Miriam Regalado - Sr. Consultant, Operations and Claims
Ms. Regalado has more than 25 years of healthcare experience with comprehensive knowledge of compliance regulations related to federal and various state Medicaid and commercial requirements. She has extensive experience in health plan operations, including claims management, claims auditing, system configuration, business process design, and workflow development. She excels at the ability to analyze processes for improvement and execute changes needed in a timely and efficient manner. Ms. Regalado has broad experience in healthcare claims functions.
Jon Rogers - Sr. Consultant, Risk Adjustment
Jon is a seasoned executive guiding risk adjustment programs for Medicare Advantage, ACA /Marketplace and Medicaid programs. He brings expertise in development and implementation of effective prospective and retrospective risk adjustment initiatives, appropriately targeted to maximize ROI. He is deeply skilled at guiding and developing analytics to identify/suspect potential risk adjustment opportunities, as well as monitoring for inappropriately coded claims and diagnoses to ensure accuracy in risk adjustment submissions to the MA Encounter Data Processing Systems and ACA Edge Servers. Jon has guided numerous organizations to develop effective controls to reduce data leakage and to manage submission errors.
Prior to joining ACG, Jon served as director of risk adjustment for a multi-state regional health plan that offered ACA /MA and Medicaid products, as well as serving as regional manager for risk adjustment at a national health plan.

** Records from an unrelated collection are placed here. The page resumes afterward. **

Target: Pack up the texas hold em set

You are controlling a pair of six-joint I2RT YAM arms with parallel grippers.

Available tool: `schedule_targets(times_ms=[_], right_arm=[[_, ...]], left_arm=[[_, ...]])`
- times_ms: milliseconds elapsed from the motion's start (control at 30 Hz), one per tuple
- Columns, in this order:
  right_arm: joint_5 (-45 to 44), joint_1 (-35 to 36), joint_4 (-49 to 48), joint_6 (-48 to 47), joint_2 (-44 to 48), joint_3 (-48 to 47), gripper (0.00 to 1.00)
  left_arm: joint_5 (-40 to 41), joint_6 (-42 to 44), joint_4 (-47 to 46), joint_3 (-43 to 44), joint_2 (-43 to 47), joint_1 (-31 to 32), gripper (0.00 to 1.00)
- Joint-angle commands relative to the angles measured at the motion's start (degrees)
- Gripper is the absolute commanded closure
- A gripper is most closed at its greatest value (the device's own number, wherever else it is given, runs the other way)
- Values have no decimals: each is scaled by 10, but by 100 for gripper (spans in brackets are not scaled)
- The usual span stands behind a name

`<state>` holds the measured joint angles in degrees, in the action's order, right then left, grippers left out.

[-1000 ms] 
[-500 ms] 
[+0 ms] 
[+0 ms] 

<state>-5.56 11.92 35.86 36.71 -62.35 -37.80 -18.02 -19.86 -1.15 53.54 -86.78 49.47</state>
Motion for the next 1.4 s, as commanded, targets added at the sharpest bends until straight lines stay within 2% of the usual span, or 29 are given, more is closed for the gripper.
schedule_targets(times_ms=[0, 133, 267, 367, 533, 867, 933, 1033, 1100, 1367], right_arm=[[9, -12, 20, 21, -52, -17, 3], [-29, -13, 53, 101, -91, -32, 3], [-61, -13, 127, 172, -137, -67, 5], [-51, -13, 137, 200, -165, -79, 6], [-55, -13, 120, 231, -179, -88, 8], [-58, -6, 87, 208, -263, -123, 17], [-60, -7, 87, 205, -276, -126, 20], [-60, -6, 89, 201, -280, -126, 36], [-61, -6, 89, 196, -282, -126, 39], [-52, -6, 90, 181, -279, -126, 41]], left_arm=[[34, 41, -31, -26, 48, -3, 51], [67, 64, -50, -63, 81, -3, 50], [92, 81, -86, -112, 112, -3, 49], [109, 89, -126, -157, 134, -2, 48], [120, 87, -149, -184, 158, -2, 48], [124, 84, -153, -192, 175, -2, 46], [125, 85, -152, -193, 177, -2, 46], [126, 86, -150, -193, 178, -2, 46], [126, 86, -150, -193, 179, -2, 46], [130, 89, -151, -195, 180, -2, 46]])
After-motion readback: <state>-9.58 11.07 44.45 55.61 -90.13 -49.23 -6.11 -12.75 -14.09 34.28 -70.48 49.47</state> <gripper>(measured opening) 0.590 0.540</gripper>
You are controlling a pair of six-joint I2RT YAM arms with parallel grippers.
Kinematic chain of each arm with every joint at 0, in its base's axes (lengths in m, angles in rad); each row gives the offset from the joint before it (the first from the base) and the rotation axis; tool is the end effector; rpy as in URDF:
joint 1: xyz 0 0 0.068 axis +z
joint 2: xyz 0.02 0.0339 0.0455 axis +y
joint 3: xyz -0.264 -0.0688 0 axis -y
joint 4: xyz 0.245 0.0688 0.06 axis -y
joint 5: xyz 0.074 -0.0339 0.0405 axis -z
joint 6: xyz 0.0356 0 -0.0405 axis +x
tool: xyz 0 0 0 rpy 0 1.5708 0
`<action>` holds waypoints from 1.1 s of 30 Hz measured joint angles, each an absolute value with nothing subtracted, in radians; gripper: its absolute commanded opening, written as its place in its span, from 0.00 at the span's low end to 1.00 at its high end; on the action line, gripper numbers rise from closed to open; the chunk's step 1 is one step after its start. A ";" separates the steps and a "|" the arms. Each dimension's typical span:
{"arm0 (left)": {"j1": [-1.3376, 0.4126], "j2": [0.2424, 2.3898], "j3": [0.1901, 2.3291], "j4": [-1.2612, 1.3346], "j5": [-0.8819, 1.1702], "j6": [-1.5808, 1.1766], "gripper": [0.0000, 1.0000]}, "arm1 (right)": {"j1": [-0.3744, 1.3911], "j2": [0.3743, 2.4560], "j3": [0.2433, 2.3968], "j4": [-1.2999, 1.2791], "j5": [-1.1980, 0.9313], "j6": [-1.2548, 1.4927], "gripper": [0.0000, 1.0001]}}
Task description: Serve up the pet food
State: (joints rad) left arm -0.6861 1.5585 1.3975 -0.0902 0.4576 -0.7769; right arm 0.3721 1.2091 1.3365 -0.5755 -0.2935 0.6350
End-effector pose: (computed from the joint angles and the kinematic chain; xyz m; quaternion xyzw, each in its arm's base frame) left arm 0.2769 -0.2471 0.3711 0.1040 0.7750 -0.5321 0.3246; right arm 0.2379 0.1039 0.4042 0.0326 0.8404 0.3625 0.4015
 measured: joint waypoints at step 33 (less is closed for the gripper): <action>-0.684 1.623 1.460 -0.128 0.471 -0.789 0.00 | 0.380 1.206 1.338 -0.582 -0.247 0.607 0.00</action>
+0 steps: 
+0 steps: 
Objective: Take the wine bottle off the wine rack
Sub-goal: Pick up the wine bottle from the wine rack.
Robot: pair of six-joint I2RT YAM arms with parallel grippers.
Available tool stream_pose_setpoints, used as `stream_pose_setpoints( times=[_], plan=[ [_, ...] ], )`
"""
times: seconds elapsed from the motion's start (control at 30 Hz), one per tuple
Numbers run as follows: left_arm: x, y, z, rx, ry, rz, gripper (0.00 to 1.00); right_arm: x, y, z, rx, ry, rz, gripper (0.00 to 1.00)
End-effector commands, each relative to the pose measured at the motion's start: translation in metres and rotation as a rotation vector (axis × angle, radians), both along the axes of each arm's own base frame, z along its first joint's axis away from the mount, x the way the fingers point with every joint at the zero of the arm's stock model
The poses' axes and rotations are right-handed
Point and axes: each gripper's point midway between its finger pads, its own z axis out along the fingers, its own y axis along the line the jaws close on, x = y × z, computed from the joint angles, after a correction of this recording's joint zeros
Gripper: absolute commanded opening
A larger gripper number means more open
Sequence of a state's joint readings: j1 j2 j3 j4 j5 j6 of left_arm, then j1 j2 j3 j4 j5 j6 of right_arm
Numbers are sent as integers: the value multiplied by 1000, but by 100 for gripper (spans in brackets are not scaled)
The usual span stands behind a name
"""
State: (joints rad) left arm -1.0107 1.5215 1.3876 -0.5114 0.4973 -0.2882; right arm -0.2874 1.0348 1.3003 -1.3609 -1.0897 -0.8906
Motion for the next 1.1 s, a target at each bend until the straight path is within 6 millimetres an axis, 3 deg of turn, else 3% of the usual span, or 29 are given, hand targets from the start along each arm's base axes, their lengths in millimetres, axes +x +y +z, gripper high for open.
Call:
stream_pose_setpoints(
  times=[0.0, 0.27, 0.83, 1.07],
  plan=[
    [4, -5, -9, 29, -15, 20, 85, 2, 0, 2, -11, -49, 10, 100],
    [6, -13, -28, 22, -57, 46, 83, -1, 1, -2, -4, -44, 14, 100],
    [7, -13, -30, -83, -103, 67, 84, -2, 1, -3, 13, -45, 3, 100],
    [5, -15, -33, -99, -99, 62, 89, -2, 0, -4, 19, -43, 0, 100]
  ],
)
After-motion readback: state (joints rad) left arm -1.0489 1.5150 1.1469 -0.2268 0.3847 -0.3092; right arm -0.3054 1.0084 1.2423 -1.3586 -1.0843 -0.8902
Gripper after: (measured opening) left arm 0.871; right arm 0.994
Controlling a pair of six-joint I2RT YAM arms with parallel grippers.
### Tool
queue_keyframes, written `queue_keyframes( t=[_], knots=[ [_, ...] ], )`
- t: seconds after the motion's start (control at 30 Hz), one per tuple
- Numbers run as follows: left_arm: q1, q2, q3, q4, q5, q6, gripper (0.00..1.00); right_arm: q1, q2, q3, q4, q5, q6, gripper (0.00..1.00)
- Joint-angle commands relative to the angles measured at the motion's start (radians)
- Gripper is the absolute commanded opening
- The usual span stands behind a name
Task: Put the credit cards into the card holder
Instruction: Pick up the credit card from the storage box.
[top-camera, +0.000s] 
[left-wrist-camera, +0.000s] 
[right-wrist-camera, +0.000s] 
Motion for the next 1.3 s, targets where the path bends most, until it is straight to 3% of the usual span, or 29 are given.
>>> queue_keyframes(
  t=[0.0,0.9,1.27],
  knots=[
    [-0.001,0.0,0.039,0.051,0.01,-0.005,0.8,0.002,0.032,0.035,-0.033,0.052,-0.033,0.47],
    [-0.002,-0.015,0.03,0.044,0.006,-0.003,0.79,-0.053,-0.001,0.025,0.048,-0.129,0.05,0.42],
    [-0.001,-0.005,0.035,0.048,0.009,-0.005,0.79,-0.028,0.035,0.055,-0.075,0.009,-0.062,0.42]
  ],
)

Jennifer Venditti - SVP, Transformation and Delivery
Jennifer Venditti has more than 30 years of experience supporting program/project management and business/IT solution implementations. Throughout her career, Jennifer has focused on working with organizations to maximize the use of technology to support operational and financial goals. Recently, she has worked with organizations to establish population health, health equity, care management, and member/provider engagement strategies and solutions to cross clinical, operational and technical boundaries. Jennifer has significant project management, business and IT management, third-party solution, product development and vendor management experience that can be applied in any organizational environment. She has served in leadership positions at Ernst & Young, as well as provider, vendor and payer organizations.